85 Prozent gegen Homo-Ehe: homophobe Stimmungen nehmen zu

Die russische Volksseele hält derartige Beziehungen in großer Mehrheit für nicht ehefähig (Foto: bytheway.co.uk)
Moskau. Laut einer repräsentativen Umfrage sind 85 Prozent der Russen gegen eine Genehmigung gleichgeschlechtlicher Ehen. 87 Prozent wollen keine Gay-Paraden in ihrer Stadt haben. Experten verzeichnen einen Anstieg homophober Stimmungen im Laufe der letzten acht Jahre.
Während in Westeuropa über die Legalisierung der Homo-Ehe und die steuerliche Gleichstellung von gleichgeschlechtlichen Paaren diskutiert wird, zeigt sich in Russland eine gegenläufige Tendenz. Durch ein in erster Lesung von der Staatsduma befürwortetes Gesetz soll „homosexuelle Propaganda gegenüber Minderjährigen“ landesweit strafbar werden, die Durchführung von Schwulenparaden ist seit Jahren so gut wie unmöglich. In mehreren Regionen gibt es bereits derartige „Antischwulengesetze“.

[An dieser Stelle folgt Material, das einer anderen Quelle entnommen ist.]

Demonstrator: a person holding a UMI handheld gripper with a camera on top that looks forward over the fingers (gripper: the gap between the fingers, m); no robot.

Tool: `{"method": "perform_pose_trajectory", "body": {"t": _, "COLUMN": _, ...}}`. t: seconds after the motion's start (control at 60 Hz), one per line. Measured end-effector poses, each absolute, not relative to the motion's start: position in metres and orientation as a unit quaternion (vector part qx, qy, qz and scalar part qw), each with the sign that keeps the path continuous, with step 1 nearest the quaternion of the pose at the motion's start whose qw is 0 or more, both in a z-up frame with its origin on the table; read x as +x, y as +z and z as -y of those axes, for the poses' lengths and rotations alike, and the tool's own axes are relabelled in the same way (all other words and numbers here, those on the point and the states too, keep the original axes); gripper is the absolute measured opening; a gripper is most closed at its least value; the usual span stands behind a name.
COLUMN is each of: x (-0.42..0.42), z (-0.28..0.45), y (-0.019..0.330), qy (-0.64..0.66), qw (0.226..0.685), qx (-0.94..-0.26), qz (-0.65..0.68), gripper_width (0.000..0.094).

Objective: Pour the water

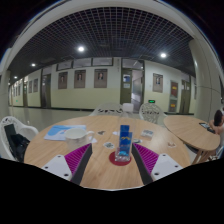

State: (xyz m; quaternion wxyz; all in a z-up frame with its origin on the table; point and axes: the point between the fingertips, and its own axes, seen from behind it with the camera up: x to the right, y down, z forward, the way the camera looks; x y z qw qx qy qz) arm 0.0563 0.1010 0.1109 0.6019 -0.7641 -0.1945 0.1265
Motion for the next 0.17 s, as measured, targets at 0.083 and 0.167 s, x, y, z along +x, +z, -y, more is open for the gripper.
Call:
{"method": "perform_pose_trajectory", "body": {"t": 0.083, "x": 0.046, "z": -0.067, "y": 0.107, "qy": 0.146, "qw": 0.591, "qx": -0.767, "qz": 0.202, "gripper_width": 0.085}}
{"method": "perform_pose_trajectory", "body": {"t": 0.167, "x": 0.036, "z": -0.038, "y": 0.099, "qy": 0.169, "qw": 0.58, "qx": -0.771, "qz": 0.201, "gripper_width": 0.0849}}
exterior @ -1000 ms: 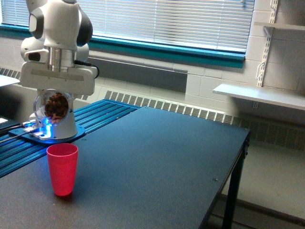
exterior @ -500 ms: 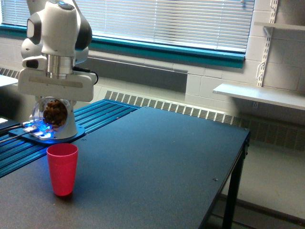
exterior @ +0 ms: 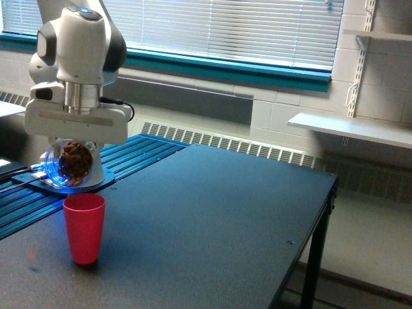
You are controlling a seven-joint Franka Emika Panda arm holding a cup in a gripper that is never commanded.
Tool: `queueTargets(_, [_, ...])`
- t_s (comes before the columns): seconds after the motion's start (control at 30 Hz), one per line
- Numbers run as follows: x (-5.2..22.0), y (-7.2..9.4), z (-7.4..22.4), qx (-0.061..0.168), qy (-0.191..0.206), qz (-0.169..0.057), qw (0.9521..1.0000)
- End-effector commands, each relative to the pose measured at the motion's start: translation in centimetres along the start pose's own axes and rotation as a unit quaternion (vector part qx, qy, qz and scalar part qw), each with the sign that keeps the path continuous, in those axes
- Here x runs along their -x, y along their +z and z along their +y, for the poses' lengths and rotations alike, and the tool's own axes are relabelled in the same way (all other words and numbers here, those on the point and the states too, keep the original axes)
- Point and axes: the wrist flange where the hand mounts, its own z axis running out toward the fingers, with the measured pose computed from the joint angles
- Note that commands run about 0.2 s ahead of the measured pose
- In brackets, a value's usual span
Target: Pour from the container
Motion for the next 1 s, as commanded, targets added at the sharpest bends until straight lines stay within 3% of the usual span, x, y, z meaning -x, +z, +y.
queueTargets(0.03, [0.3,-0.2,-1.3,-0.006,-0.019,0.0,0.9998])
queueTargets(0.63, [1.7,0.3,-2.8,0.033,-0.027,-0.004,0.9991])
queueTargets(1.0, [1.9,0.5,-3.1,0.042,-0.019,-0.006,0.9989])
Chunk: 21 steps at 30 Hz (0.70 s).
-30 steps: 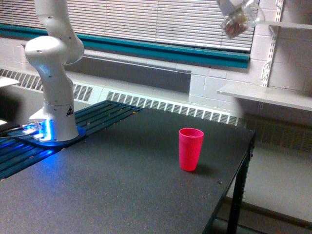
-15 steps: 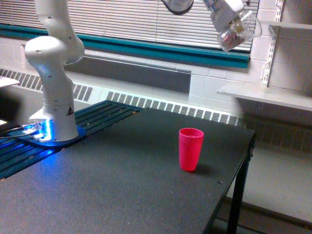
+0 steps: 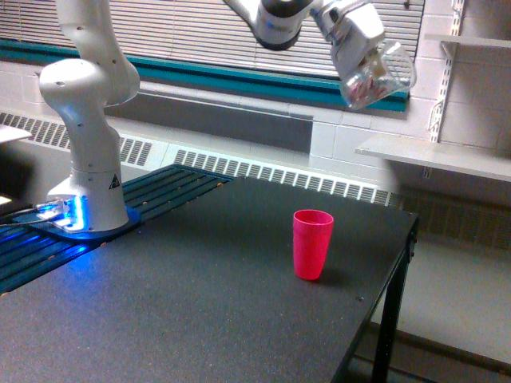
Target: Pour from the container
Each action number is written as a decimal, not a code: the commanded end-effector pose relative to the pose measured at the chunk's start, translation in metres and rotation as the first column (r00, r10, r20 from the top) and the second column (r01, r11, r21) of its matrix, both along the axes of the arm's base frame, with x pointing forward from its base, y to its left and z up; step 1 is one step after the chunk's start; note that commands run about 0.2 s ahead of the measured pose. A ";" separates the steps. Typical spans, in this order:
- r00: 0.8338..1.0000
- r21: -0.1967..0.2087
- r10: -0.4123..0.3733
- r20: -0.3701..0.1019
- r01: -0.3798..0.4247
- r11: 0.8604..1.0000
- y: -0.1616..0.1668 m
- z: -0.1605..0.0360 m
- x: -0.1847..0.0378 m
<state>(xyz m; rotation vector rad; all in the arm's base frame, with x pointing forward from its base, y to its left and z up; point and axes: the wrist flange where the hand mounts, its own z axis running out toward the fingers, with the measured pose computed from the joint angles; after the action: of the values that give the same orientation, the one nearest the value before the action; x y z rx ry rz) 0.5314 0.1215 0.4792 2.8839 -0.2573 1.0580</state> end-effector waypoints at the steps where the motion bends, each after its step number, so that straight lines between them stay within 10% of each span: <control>1: 0.999 0.020 -0.053 0.010 0.053 0.998 -0.025 -0.013 -0.008; 21: 0.993 -0.010 -0.101 -0.056 0.101 0.995 -0.079 -0.082 -0.040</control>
<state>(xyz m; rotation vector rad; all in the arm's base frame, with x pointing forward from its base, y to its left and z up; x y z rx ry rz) 0.4989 0.0572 0.4104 2.8557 -0.3252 0.9763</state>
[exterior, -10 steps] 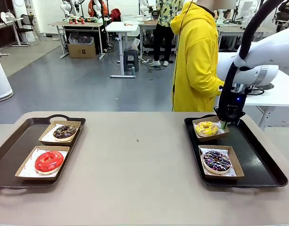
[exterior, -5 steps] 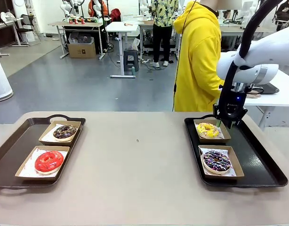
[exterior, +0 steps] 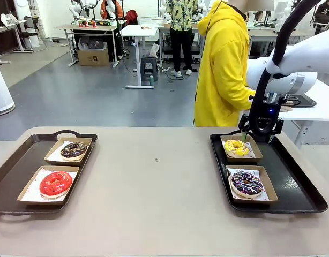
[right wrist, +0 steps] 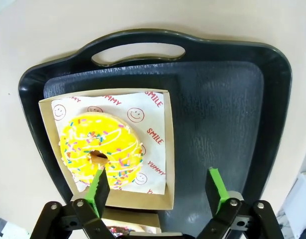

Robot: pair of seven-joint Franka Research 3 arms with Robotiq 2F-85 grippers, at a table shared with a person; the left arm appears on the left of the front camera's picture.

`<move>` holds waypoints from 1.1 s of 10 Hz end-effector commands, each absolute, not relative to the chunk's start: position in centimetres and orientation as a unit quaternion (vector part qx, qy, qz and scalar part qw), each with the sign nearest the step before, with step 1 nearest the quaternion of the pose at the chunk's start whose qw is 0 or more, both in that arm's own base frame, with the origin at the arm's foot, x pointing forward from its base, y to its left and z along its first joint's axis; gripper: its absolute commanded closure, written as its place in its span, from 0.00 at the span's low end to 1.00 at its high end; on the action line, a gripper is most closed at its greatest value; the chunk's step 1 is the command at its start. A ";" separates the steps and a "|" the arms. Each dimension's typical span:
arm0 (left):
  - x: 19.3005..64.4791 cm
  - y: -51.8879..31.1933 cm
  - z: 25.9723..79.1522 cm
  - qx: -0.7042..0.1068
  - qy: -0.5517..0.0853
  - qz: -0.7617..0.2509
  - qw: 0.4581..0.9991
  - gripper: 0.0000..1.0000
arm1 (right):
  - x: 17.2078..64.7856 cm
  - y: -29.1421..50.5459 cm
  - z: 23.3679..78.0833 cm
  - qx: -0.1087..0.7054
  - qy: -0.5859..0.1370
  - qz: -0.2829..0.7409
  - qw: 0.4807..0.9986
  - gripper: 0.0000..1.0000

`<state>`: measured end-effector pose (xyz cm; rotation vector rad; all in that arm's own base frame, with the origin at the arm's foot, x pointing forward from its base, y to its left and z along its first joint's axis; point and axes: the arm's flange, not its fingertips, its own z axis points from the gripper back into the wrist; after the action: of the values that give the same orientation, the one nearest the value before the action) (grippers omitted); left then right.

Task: Individually package the donuts and arrange them on the tray.
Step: Place the picked Paper togo box on the Handle tray.

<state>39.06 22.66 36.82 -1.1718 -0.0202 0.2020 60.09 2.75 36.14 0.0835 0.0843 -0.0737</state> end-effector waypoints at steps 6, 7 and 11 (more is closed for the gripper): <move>38.9 22.7 37.0 -0.554 -0.012 0.091 0.827 0.00 | 47.5 -4.7 42.5 0.244 -0.038 0.027 0.969 0.00; 38.9 22.7 37.0 -0.554 -0.012 0.091 0.827 0.00 | 46.1 -7.1 43.1 0.296 -0.058 0.031 0.953 0.00; 38.9 22.7 37.0 -0.554 -0.012 0.091 0.827 0.00 | 43.6 -16.7 41.9 0.472 -0.120 0.043 0.872 0.00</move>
<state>39.06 22.69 36.78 -1.1721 -0.0196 0.2029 42.09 -15.35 43.79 0.8843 -0.2968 0.0484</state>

22 Prozent wollen Schwule zwangsbehandeln


Die restriktive Politik gegen sexuelle Minderheiten spiegelt dabei die Stimmung in der Bevölkerung wider. Das zeigt auch eine aktuelle Umfrage des Moskauer Meinungsforschungsinstituts „Lewada-Zentr“. So üben nur 23 Prozent der Russen Toleranz gegen Schwule und Lesben; 27 Prozent sprechen sich für „psychologische Hilfe“ aus, 22 Prozent sogar für „Zwangsbehandlung“.

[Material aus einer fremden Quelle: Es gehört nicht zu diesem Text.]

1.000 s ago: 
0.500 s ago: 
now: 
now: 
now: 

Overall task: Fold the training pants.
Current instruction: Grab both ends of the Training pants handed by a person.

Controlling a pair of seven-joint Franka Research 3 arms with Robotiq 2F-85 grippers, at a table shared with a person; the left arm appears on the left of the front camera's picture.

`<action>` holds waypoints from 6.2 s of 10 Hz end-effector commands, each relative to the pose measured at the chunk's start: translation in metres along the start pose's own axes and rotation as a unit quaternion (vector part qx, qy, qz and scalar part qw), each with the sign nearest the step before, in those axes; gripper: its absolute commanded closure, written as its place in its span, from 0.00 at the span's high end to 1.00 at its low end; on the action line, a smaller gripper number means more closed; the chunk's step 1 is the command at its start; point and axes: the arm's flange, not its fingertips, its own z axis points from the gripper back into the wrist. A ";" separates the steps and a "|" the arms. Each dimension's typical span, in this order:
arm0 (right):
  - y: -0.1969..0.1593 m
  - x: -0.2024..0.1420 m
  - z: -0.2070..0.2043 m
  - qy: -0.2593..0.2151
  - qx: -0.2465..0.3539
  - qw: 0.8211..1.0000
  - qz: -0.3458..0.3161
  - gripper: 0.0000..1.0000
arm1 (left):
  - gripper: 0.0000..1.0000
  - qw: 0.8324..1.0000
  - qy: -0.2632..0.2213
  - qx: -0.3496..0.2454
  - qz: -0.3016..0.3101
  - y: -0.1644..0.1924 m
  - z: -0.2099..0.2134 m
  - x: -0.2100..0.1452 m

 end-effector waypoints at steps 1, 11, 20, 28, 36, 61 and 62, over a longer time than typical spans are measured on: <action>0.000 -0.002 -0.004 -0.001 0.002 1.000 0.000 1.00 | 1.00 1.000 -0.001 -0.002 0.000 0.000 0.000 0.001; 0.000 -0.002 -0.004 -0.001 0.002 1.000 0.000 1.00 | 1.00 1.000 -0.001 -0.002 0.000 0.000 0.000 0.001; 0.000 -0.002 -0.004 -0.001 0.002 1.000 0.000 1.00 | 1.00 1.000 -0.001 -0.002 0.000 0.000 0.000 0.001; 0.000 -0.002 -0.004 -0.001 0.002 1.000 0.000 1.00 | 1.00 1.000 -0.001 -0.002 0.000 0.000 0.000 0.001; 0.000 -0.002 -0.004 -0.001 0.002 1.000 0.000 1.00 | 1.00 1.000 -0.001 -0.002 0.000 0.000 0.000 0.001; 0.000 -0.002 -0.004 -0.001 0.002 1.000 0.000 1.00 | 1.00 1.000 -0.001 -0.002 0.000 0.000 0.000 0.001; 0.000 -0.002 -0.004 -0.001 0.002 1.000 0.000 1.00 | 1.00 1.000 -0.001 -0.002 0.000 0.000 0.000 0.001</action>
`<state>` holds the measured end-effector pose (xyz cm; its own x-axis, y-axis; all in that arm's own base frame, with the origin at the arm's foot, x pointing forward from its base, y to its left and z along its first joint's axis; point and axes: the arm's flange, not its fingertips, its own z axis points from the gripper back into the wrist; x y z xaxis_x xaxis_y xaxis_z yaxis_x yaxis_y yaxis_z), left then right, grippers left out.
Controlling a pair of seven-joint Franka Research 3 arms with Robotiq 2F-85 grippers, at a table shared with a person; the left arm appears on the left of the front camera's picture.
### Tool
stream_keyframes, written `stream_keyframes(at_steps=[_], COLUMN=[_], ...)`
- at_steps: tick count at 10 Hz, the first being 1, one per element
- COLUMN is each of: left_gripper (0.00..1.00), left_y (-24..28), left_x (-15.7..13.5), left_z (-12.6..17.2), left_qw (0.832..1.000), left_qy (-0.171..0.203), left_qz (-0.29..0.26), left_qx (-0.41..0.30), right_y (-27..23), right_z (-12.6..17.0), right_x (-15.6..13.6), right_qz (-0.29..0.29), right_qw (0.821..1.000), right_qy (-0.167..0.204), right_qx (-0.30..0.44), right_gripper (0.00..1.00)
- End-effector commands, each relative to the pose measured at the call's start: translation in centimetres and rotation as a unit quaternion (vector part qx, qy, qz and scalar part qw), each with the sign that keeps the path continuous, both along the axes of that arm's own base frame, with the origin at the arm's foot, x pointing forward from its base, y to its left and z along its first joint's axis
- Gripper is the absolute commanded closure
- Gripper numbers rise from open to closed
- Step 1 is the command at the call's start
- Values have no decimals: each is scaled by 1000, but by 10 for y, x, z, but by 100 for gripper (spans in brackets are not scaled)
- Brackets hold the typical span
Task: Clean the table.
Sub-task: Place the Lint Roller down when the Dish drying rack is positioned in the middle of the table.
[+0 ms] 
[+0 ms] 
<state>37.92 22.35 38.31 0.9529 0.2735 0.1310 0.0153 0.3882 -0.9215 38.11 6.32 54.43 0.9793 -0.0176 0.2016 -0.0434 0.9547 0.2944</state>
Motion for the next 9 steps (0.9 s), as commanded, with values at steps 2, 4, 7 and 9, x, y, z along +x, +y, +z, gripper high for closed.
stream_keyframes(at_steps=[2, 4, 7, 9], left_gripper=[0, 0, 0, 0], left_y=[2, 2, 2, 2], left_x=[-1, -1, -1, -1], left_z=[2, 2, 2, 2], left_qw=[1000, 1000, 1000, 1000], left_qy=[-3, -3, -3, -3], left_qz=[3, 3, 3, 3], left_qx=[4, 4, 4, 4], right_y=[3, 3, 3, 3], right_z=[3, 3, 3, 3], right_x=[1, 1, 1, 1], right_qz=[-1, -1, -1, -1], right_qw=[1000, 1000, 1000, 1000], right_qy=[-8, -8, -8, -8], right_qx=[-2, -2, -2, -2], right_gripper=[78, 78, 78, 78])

80 Prozent sind gegen ein Adoptionsrecht für schwule Paare. Dabei erklären 89 Prozent, dass sie keine Schwulen und Lesben im Bekannten- und Freundeskreis haben.

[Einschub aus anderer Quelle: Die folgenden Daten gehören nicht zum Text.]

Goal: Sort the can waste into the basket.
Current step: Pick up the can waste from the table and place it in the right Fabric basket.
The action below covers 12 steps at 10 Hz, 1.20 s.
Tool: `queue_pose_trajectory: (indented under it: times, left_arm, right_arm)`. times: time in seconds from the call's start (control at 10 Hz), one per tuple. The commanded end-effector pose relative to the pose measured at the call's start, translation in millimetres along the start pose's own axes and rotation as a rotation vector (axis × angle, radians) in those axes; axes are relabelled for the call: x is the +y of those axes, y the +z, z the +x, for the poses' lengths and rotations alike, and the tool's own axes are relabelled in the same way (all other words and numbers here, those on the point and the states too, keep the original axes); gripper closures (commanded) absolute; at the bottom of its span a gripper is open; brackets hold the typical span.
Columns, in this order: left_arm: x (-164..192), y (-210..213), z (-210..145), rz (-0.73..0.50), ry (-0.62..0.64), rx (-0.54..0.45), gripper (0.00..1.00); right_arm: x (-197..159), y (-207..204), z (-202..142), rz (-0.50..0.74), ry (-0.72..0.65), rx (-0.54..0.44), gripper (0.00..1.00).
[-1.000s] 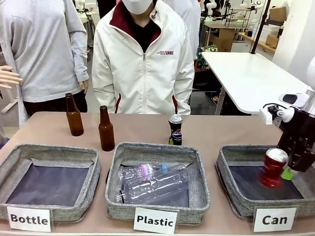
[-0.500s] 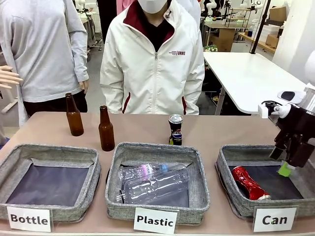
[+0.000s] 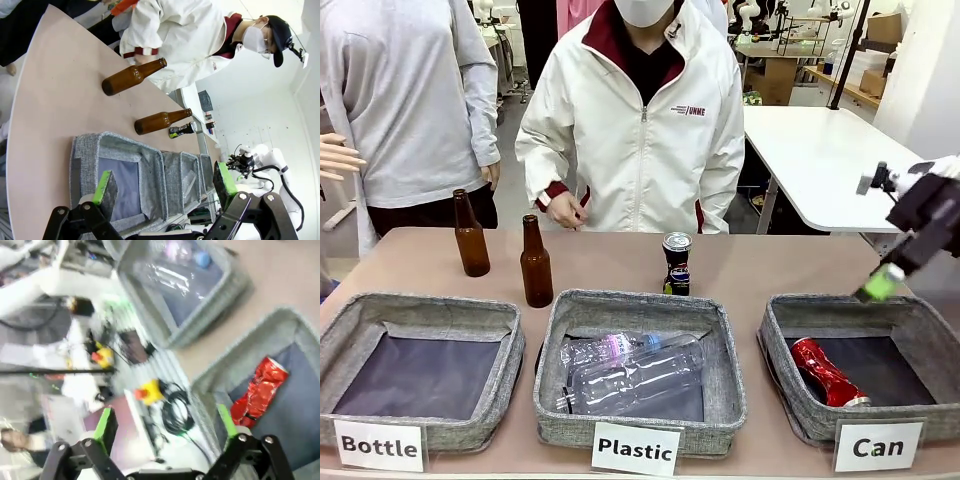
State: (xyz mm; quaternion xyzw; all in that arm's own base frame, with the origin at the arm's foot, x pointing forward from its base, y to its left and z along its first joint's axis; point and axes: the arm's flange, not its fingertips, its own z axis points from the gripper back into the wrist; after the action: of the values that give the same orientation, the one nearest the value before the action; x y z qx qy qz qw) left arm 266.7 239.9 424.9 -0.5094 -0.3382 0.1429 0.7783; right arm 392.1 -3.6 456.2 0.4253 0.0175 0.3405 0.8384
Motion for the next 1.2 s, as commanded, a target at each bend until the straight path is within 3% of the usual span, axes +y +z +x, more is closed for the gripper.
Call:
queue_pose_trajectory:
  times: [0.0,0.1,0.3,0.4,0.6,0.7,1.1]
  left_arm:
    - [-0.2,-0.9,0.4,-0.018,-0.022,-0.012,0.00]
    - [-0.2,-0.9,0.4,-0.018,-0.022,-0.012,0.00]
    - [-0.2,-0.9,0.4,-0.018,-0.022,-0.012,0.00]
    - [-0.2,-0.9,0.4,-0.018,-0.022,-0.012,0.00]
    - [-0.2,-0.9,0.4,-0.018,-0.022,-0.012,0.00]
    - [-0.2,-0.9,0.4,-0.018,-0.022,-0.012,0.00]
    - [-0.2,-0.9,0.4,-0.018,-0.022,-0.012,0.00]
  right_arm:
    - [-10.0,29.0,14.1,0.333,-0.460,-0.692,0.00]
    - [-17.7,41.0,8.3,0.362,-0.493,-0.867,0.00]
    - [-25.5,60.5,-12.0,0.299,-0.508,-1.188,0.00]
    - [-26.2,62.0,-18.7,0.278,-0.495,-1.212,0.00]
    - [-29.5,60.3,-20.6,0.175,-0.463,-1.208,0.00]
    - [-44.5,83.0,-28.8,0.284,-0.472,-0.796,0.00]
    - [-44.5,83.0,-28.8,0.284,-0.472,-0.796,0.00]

Die Soziologen kommen beim Vergleich mit früheren Umfragen zum Schluss, dass „sich die homophoben Stimmungen in den letzten acht Jahren verstärkt haben“. So zeigten sich sieben Prozent der Befragten weniger tolerant als früher, die Zahl der Befürworter von „Zwangsbehandlung“ habe um fünf Prozent zugelegt.

Außerdem sei die Zahl derer, die eine „Isolierung von der Gesellschaft“ fordern, um vier Prozent gestiegen.